Re: [RFC] Have-Digest and duplicate transfer suppression

From: Amos Jeffries <squid3_at_treenet.co.nz>
Date: Tue, 16 Aug 2011 11:27:23 +1200

 On Mon, 15 Aug 2011 23:17:55 +0200, Henrik Nordström wrote:
> mån 2011-08-15 klockan 09:50 -0600 skrev Alex Rousskov:
>
>> I do not like aborted retrievals as the default method of handling a
>> digest-based hit. Aborted transactions have negative side-effects
>> and
>> some of those effects are not controlled by Squid (e.g., monitoring
>> software may trigger an alert if too many requests are aborted).
>>
>> I agree that we can switch from entities to instances, provided we
>> are
>> OK with excluding 206, 302, and similar non-200 responses from the
>> optimization. By instance definition, Squid would not be able to
>> compute
>> or use an instance digest if the response is not 200 OK. We can hope
>> that the vast majority of non-200 responses are either not cachable
>> or
>> are very small and not worth optimizing.
>
> The bulk bandwidth where you would find duplicates is in positive GET
> responses.
>
> Not being able to support 206 duplicate detection without caching the
> full 200 in the "topmost" cache is a little annoying however.
>
>> > In requests you can optionally add an digest based condition
>> similar to
>> > If-None-Match but here If-None-Match already serves the purpose
>> quite
>> > well, so use of the digest condition should probably be limited to
>> cases
>> > where there is no ETag.
>>
>> Or to cases where ETag lies about response content changes.
>
> True, but I kind of doubt there is much bandwidth to be found in
> those
> cases.
>
>> > To optimize bandwidth loss due to unneeded transmission a slow
>> start
>> > mechanism can be used where the sending part waits a couple RTTs
>> before
>> > starting to transmit the body of a large response where an
>> instance
>> > digest is presented. This allows the receiving end to check the
>> received
>> > instance digest and abort the request if not interested in
>> receiving the
>> > body.
>>
>> Besides my general dislike for aborted transactions becoming a norm
>> (see
>> above), "a couple RTT" delay is a high price to pay because each RTT
>> is
>> a few seconds already.
>
> Seconds?

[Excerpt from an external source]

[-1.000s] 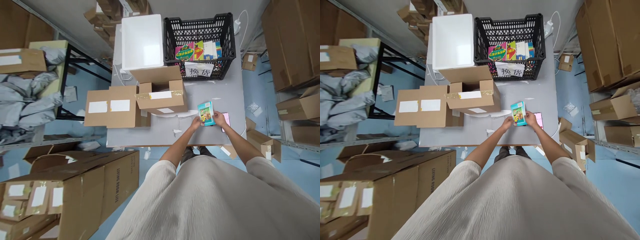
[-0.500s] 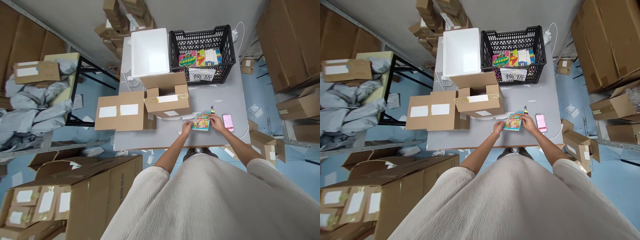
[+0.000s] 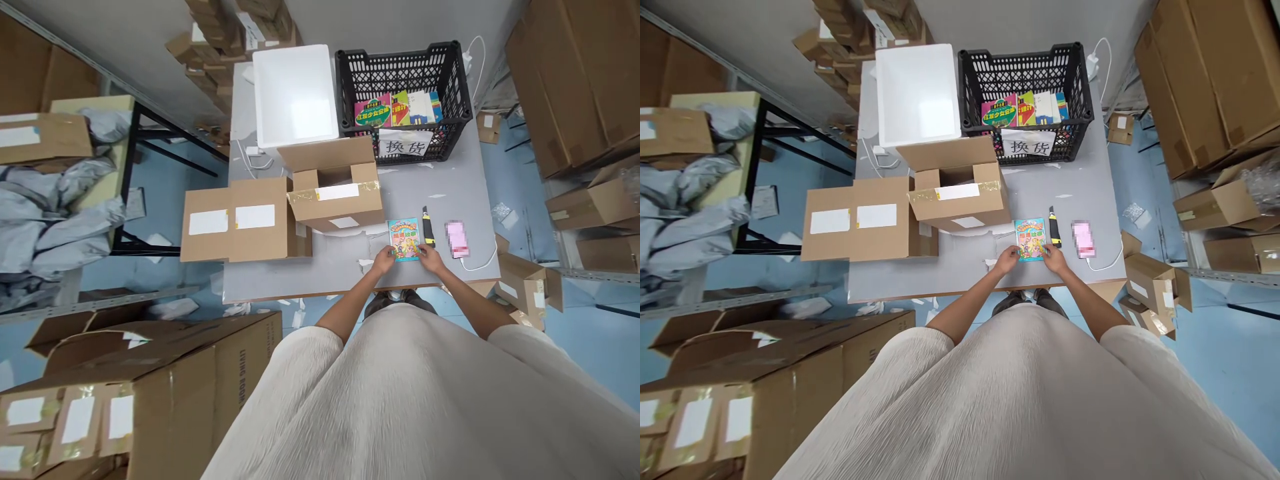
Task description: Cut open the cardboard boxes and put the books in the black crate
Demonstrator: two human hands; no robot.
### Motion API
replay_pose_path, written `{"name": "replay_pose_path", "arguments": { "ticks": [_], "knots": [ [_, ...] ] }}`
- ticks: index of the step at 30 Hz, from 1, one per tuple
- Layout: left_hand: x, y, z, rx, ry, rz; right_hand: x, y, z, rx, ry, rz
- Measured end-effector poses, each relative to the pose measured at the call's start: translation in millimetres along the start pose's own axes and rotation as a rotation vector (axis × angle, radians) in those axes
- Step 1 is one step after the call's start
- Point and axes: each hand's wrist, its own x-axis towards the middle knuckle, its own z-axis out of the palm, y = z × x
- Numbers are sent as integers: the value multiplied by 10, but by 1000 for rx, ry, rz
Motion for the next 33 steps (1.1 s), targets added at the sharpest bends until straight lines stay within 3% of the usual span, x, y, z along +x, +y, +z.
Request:
{"name": "replay_pose_path", "arguments": {
  "ticks": [7, 17, 28, 33],
  "knots": [
    [-47, -18, 101, 146, -85, 132, 17, -25, 73, 102, 2, 129],
    [-140, -140, 134, 266, -112, 160, 3, -64, 122, 206, 8, 302],
    [-191, -188, 149, 271, -113, 165, -4, -61, 206, 151, 34, 327],
    [-210, -156, 159, 137, -95, 187, -39, -104, 157, 135, 102, 275]
  ]
}}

What kind of network is this?

 Satellite (long distance), submarine radio (long wave, low bitrate), or
 ad-hoc ground relay (multiple long distance IP hops).

 The RTT details on latter two are mostly classified. But GEO-sync
 satellites are publicly documented. A single ground-satellite-ground
 loop can have close to 1sec RTT at the IP level. With complications such
 as triangular routing with a ground-ground uplink that only gets worse.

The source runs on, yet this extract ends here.